Кролик звонит и, свесив мягкие уши на мое дружеское плечо, печально рассказывает, что:
— во рту сломался зуб, поэтому она шепелявит, у сапога сломалась молния («надеваю, зашиваю и хожу с зашитой молнией»), зарплату опять не дали, телефон сломался;
— в форточку залетела птичка со сломанным крылышком («я ей шинку пыталась сделать, она мне исклевала весь палец и искакала весь стол, а пока я ее ловила, я упала, разбила локтем стекло в балконной двери, бедром ушиблась об стул, чудо еще, что локоть цел»);
— ее кошка ее вчера сожрала все котлеты, которые Галя купила в кулинарии по восемнадцать рублей штука себе на ужин, и пришлось опять есть гречку, но ничего, похудею;
— Галин папа совсем сошел с ума, и с ним очень тяжело, потому что он думает, что ей восемь лет, и пытается ее воспитывать, а ей тридцать восемь, и воспитывать уже поздно.
Я прижимаю трубку к уху: от меня ничего не требуется, только говорить «угу» и «какой ужас». В промежутках я могу спокойно работать, Галя будет журчать независимо от того, что я скажу.
Галя живет с мамой и папой, которые непрестанно ее воспитывают и сообща болеют, работает по-прежнему ответсеком в районной газете — из тех, что поздравляют ветеранов района с золотыми свадьбами, публикуют репортажи с последних звонков и размещают грозные отчеты ГАИ и пожарной охраны. Это уже седьмое или восьмое место Галиной работы, до этого еще была газета политической партии, журнал по кошководству, рекламный журнал по ремонту, имя им легион.

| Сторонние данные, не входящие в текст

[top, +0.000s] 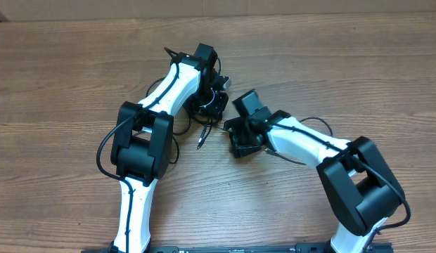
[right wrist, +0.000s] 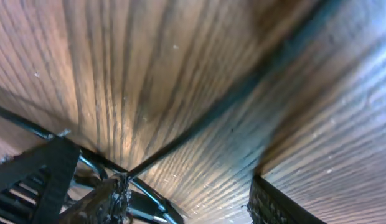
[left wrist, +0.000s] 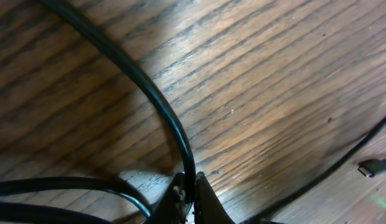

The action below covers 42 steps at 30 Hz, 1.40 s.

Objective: Untangle cables

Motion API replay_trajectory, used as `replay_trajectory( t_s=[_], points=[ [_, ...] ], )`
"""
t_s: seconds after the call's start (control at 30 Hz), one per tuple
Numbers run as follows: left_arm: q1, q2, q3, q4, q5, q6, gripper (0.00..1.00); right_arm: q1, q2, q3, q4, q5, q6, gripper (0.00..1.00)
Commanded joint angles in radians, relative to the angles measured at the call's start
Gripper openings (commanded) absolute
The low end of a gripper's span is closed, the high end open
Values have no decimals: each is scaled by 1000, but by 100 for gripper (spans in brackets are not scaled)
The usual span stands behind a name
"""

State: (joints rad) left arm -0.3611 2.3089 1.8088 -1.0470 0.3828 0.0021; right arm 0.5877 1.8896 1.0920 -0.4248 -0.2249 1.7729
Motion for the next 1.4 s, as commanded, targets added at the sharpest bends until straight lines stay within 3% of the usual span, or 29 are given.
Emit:
replay_trajectory(
  t_s=[0.0, 0.57, 0.7, 0.83, 0.93, 1.2, 1.37],
  points=[
    [-5, 19, -5, -8, 82, 80, 4, 24, -15, -5, 17, 146, 139, 61],
    [47, 19, -5, -34, 247, 150, 4, 17, -14, -5, 27, 296, 143, 60],
    [71, 19, -5, -66, 424, 252, 4, 10, -14, -5, 27, 296, 142, 45],
    [89, 19, -5, -79, 483, 276, 4, 11, -14, -5, 27, 296, 113, 25],
    [100, 19, -5, -82, 491, 283, 4, 10, -14, -5, 27, 315, 7, 4],
    [154, 17, -5, -85, 562, 268, 4, -47, -55, 2, 89, 140, -407, 4],
    [206, -13, -5, -70, 590, 211, 4, -98, -130, 3, 95, 21, -589, 4]
  ],
)
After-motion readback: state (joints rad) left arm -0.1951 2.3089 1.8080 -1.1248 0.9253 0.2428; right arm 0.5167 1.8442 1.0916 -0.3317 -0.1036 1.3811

Меня почти не трогают Галины бедствия, я продолжаю клацать по клавишам, выправляя статью, пока она повествует, что:
— у нее сломался унитаз, а на его ремонт нет денег, так что надо ходить писать к соседям, а их троих уже никто из соседей не хочет пускать;
— она порезала руку, когда пыталась отрезать кусок копченой колбасы, приспичило же матери копченой колбасы, а она по шестьсот рублей килограмм и твердая, как каменная.
Когда Гриша перестал платить, Галя перебралась в кошководство — порекомендовал какие-то кошатники — и временами возникала у меня в телефонной трубке с маминым сердцем, папиным маразмом, кошкиной непроходимостью кишечника, простудами, женскими болезнями и хроническим, беспросветным безденежьем — таким, при котором ходят в дальний магазин за творогом подешевле и идут пешком, если на остановке нет киоска с абонементами — чтобы не покупать у водителя по двойной цене. Я говорила «какой ужас» и подбрасывала денег.